▶ Collected material
• • •

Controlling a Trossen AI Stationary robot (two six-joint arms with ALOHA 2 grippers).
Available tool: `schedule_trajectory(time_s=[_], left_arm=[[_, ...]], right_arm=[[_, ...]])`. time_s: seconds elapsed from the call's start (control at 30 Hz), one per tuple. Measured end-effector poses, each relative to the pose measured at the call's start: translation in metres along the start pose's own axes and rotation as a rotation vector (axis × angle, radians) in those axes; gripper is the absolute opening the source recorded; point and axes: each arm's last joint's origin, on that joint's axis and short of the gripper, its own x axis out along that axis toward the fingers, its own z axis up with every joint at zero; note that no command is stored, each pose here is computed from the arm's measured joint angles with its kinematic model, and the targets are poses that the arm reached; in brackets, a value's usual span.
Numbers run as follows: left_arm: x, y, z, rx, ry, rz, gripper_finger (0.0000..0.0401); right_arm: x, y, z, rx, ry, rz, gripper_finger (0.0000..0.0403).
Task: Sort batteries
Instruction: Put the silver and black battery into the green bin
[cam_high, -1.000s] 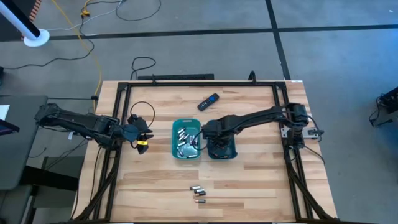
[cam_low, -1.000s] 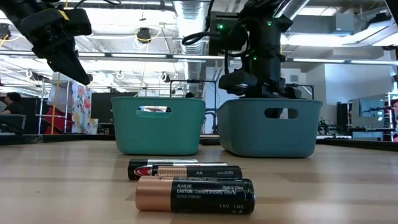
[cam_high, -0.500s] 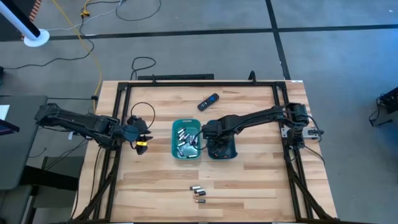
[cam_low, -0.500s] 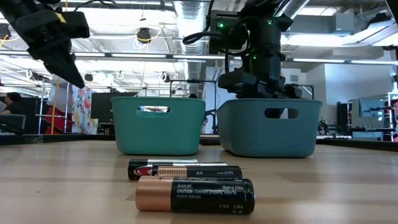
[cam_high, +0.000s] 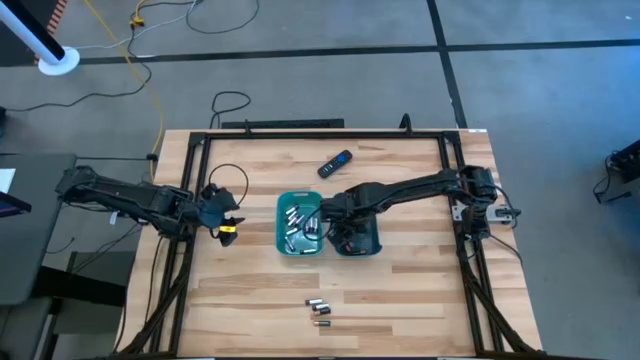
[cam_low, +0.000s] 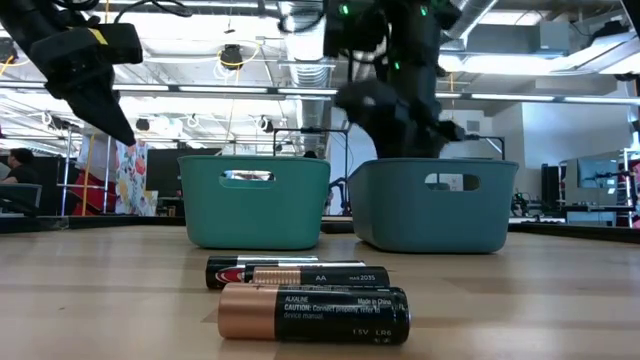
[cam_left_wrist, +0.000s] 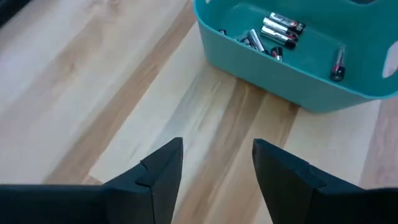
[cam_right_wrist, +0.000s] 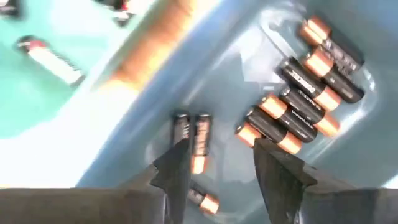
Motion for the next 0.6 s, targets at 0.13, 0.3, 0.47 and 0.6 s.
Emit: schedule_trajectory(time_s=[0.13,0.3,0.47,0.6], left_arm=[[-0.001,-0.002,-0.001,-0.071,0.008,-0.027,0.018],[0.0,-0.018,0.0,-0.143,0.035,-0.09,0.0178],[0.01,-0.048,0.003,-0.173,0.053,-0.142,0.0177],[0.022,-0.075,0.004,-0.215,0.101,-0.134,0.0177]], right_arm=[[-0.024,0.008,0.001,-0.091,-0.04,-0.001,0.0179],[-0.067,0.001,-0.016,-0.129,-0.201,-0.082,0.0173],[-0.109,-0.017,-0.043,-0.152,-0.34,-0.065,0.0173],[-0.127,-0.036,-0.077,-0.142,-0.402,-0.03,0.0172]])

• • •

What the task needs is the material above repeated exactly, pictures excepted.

Controlling a Trossen AI Stationary robot (two six-joint arms with ALOHA 2 grippers).
Available tool: `schedule_trajectory(time_s=[_], left_arm=[[_, ...]], right_arm=[[_, ...]])`. time_s: seconds elapsed from the call's start (control at 30 Hz), one per tuple. Measured end-effector poses, each relative to the pose measured at the call's start: translation in metres along the start pose's own axes and rotation as a rotation vector (axis × angle, radians) in those axes; gripper is the absolute opening the source recorded; point and axes: each arm's last joint's origin, on that joint's axis and short of the gripper, its own x axis out along that axis toward the fingers, its own z axis up with every joint at zero; note that no command is stored, each pose here is computed from the arm's measured joint angles with its kinematic model, and the targets are poses that the arm reached; in brackets, a value's usual span.
Numbers run as follows: left_arm: x, y, z, rx, ry, rz, gripper_finger (0.0000..0.0401); right_arm: x, y, z, rx, ry, rz, gripper_finger (0.0000..0.0403).
Task: Sort batteries
Instruction: Put the silver and black battery into the green bin
[cam_high, -1.000s] 
[cam_low, -1.000s] 
[cam_high, -0.500s] 
[cam_low, -0.500s] 
[cam_high, +0.000s] 
[cam_low, +0.000s] 
[cam_left_wrist, +0.000s] 
[cam_right_wrist, +0.000s] 
Motion for the next 0.6 s, targets at 0.13, 0.3, 0.47 and 0.6 s.
Emit: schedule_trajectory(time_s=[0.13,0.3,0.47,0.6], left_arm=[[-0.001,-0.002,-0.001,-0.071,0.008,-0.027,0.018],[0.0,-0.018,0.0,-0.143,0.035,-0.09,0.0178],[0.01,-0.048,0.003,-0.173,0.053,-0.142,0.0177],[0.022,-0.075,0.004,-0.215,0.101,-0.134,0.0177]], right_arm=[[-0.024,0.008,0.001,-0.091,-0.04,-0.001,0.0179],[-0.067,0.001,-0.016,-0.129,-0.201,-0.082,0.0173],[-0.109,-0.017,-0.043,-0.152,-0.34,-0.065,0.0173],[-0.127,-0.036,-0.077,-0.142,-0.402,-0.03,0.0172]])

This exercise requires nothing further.